So, off I went to the local lock-up. They took everything, my wallet, Swiss Army knife, belt, etc. They wouldn't even give me a receipt <pricks>. Adios, wallet. Goodbye, Swiss Army knife. And away I was sent into the minimum security lock-up to await the dawn and the judge.

Well, before I could do all this fun stuff, I was informed that if I refused the blood test, it was mandatory that I submit to a urine test. ("Don't I get a chance to study for it first?").

Fine, at least that doesn't involve getting stuck.

I was allowed to go into a room that was home to probably more strains of staph, strep and other infectious diseases than a damp underwear hamper at a leper colony and donated my sample. I was then ushered back to the lockdown.

Sitting there, singing the blues, about 2.5 hours into the festivities, there erupts down the hall, from the deportation crowd (persona non-grata on their way, gluteus first, out of the country) a HUGE row. There are things being thrown about, immense noise and terrific general brouhaha. All the guards run out and down the hall, leaving me and my cell mate (another ExPat (an Aussie) up on similar charges) alone and unguarded.
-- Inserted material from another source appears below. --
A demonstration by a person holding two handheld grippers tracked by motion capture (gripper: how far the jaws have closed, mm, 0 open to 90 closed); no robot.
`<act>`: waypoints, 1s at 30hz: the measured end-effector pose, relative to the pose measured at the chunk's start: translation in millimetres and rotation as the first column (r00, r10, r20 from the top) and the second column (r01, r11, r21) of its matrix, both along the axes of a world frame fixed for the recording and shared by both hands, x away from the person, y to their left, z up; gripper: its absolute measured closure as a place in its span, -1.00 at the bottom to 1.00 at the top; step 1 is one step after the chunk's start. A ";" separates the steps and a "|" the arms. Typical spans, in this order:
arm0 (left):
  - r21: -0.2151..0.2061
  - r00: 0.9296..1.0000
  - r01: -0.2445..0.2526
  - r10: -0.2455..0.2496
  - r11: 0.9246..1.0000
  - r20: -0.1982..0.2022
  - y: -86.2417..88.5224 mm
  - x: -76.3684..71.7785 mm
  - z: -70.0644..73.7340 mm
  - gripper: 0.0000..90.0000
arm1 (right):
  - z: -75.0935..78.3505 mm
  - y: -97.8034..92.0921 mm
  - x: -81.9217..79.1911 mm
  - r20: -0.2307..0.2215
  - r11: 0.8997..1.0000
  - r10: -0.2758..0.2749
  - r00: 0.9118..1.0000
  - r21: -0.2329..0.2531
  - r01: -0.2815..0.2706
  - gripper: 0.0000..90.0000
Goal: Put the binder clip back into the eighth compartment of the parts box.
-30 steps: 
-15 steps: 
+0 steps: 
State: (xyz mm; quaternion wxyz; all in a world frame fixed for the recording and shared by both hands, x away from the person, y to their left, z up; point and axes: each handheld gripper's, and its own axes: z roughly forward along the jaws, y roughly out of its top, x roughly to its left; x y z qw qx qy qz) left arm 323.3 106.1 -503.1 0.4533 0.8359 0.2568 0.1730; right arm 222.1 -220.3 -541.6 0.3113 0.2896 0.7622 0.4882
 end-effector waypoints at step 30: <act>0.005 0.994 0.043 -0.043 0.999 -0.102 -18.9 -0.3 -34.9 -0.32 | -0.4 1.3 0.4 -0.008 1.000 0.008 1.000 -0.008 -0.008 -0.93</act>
"Hey, mate. Look at that." He was pointing to the administrators desk, where our urine samples sat, alone, unguarded. There was also our bags of personal property and two sheets of un-filled-out criminal complaints. Seems that with all the ruckus down the hall, the administrator hadn't even gotten around to processing us. We've not been fingerprinted, photographed or anything...

"If we grab our stuff, and saunter out the front door like we own the place, who'll be the wiser?" my cell mate asked.
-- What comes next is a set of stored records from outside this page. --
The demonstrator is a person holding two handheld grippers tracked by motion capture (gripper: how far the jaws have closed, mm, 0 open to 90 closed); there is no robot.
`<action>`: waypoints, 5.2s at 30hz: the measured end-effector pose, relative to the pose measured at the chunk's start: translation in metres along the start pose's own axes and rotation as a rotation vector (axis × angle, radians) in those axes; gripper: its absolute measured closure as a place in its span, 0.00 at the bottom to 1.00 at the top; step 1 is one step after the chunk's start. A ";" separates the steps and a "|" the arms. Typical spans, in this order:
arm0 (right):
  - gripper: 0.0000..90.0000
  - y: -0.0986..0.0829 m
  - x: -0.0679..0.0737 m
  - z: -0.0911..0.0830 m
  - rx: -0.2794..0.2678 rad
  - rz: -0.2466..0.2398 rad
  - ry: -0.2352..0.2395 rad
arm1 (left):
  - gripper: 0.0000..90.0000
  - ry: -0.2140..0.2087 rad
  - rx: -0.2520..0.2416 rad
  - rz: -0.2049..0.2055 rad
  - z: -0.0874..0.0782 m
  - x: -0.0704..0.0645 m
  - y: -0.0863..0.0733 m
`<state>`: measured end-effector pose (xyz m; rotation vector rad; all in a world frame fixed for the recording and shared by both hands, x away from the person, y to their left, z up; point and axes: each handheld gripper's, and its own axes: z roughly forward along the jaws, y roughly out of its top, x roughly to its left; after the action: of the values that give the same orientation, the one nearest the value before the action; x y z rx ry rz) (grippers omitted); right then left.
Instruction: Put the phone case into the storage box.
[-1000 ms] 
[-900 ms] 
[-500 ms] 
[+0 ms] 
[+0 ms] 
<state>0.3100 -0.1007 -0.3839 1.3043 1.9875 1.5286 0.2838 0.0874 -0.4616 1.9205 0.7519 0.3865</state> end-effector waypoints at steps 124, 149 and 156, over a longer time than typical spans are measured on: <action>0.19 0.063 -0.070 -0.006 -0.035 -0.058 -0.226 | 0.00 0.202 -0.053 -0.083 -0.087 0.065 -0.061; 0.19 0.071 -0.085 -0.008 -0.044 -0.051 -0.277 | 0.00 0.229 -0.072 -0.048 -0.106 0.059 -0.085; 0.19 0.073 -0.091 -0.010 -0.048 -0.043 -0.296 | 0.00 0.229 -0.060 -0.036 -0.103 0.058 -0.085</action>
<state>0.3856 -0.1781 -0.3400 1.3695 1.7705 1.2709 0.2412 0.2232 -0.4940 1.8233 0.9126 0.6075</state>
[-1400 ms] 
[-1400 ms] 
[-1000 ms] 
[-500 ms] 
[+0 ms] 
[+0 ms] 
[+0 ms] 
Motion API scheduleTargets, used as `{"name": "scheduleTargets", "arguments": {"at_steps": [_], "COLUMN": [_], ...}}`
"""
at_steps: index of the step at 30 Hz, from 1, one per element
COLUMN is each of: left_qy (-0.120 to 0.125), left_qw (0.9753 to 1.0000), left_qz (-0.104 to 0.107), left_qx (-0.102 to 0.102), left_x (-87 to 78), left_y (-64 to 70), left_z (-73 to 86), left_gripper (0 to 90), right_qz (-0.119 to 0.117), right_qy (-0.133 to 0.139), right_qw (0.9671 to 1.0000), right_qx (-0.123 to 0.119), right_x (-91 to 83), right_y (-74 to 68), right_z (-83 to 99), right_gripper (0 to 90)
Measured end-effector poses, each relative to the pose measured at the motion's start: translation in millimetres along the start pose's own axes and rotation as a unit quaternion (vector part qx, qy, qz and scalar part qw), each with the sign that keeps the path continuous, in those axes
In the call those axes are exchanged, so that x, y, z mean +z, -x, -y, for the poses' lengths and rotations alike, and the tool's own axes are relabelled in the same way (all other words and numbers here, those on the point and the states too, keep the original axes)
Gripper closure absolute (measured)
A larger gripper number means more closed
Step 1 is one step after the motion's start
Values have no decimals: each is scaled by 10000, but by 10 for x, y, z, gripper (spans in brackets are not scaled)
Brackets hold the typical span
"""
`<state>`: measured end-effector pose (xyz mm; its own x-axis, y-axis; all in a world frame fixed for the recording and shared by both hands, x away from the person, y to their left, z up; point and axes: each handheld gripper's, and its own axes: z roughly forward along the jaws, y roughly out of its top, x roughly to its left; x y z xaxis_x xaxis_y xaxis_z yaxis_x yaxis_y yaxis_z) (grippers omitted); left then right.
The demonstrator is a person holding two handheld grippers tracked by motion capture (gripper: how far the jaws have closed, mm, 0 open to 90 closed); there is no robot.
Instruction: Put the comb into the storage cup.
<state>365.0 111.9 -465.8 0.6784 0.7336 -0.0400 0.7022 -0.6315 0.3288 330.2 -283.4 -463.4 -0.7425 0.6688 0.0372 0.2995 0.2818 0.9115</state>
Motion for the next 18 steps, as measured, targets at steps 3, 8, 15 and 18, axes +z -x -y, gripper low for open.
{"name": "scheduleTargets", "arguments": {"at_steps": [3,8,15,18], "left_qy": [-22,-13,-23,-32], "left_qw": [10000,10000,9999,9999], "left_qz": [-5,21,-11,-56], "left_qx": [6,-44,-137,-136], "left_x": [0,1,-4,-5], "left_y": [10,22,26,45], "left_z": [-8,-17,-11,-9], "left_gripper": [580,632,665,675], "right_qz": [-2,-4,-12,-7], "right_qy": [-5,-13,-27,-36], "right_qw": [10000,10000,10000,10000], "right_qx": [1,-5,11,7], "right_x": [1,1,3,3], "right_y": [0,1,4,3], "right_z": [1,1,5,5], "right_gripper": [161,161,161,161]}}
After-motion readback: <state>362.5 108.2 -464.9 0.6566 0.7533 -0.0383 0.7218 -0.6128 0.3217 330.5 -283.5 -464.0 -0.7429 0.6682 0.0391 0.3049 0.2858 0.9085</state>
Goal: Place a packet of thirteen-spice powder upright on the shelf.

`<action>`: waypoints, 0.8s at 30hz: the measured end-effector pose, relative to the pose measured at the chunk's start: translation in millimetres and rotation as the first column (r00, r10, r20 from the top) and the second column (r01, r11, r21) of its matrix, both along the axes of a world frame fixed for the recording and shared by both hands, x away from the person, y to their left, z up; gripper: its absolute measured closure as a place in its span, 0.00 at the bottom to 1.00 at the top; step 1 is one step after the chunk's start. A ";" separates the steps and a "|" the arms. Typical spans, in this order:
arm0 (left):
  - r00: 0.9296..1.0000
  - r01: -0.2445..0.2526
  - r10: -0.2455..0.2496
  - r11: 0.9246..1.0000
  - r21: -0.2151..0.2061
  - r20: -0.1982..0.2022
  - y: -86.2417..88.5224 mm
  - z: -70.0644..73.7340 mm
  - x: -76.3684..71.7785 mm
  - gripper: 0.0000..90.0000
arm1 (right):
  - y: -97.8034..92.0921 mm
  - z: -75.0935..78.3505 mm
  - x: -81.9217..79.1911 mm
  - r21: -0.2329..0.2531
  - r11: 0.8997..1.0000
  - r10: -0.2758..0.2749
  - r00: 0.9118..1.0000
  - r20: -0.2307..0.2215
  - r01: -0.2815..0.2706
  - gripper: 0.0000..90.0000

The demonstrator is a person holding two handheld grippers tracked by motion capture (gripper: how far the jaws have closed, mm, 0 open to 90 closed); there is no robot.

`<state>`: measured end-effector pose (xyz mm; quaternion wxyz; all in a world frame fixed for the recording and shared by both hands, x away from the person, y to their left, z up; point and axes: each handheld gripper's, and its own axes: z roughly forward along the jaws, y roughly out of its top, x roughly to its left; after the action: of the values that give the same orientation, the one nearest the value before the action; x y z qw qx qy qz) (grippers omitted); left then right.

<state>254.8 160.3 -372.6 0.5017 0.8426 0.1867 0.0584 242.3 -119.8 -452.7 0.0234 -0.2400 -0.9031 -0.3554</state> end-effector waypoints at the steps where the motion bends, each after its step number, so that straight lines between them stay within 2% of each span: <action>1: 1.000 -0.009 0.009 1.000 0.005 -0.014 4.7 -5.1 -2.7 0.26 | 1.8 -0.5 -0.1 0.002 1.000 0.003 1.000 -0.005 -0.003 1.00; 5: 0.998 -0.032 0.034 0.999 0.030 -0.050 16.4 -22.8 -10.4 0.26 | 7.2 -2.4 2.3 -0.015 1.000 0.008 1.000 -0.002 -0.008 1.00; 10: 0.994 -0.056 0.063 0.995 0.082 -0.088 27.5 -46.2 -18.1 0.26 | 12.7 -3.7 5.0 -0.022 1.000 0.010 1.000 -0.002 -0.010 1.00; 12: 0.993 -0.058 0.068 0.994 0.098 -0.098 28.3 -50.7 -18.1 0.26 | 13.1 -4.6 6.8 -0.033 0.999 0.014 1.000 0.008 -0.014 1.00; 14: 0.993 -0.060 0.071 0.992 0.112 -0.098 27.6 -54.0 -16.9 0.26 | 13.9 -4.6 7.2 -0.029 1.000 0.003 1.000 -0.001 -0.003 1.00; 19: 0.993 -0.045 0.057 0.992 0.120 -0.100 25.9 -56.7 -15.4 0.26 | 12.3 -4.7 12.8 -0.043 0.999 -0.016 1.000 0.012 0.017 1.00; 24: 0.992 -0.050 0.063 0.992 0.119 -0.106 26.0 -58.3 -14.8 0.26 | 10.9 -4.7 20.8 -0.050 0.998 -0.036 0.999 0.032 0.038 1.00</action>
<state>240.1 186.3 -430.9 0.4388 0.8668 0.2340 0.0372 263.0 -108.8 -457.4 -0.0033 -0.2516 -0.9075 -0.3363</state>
Not at the time noting any flaws in his logic, we both sally up to the desk, grab out property (restoring it to it's proper homes), pocket the urine samples, dump the paperwork and sidle right out the front door, free and clear as a morning's mist on the moors.
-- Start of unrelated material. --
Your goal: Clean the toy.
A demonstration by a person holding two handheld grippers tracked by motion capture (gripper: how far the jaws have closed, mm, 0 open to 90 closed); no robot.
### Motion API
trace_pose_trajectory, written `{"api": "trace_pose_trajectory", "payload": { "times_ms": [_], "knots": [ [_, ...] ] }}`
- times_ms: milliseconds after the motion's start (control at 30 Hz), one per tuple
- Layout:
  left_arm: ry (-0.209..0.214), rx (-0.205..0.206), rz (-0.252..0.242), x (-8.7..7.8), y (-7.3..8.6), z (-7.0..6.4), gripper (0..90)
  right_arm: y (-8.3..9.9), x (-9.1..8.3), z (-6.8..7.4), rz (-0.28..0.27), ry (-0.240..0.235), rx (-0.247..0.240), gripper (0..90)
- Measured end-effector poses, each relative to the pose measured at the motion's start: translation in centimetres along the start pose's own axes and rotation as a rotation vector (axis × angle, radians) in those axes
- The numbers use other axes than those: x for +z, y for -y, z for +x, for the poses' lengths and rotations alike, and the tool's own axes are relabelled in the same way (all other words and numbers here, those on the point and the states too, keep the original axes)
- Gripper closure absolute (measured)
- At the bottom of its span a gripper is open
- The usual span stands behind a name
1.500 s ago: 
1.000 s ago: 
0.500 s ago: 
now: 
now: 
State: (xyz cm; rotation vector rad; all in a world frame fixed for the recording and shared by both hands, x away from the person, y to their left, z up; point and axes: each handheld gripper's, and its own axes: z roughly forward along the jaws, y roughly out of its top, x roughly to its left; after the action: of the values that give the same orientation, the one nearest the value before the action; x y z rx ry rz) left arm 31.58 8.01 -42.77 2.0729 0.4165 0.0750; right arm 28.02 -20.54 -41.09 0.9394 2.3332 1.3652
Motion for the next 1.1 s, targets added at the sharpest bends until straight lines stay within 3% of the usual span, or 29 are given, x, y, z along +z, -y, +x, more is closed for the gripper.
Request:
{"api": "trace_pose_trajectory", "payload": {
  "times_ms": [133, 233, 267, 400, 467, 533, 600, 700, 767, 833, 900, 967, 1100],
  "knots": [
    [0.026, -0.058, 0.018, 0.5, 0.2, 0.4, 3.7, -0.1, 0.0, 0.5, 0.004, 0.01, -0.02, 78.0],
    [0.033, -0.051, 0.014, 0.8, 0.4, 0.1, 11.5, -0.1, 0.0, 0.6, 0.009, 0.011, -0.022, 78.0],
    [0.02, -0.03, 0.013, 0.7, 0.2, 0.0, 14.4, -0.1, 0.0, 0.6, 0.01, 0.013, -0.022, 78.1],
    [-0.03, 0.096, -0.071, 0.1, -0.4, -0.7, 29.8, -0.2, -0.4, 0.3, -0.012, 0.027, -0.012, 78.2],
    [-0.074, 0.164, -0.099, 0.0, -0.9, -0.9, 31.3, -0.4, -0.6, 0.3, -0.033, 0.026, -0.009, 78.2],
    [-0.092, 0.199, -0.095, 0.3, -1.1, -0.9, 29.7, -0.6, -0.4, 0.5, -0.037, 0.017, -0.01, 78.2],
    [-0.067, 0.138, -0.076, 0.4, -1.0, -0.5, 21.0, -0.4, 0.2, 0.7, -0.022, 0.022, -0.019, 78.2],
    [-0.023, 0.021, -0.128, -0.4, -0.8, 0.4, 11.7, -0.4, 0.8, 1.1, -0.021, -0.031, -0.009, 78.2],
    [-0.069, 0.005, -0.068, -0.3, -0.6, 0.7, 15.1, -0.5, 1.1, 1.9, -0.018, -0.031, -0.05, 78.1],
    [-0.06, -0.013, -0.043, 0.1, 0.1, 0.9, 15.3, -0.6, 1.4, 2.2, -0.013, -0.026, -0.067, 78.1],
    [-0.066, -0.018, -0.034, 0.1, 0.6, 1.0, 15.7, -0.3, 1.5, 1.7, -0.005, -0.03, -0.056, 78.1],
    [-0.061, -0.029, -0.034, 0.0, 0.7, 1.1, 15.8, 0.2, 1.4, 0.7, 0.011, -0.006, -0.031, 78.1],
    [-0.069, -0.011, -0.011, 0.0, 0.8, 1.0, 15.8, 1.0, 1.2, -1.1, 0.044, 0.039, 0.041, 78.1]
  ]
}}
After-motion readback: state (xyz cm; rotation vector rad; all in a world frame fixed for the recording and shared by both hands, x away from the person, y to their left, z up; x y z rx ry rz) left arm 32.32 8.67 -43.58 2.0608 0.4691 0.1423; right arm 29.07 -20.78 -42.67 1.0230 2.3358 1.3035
Our cars were neither impounded nor "Denver-booted", so, he hikes over to his and I mine, start them up and drive home; happy for our little uneventful skirmish with the local law enforcement community.

I got home and immediately crashed into the sleep of the soon- to-be-damned. I was awakened by my wife the next morning by her stolidly informing me that there were 2 police persons at the front door and they wanted to speak with me.

Now THERE'S a fine wake-up call. Guaranteed stronger than a quick triple espresso...


I pad downstairs to the ghastly duo and inquire: "Yes, is there a problem, officers?"

"Yes. You were in the lockup last night, were you not?"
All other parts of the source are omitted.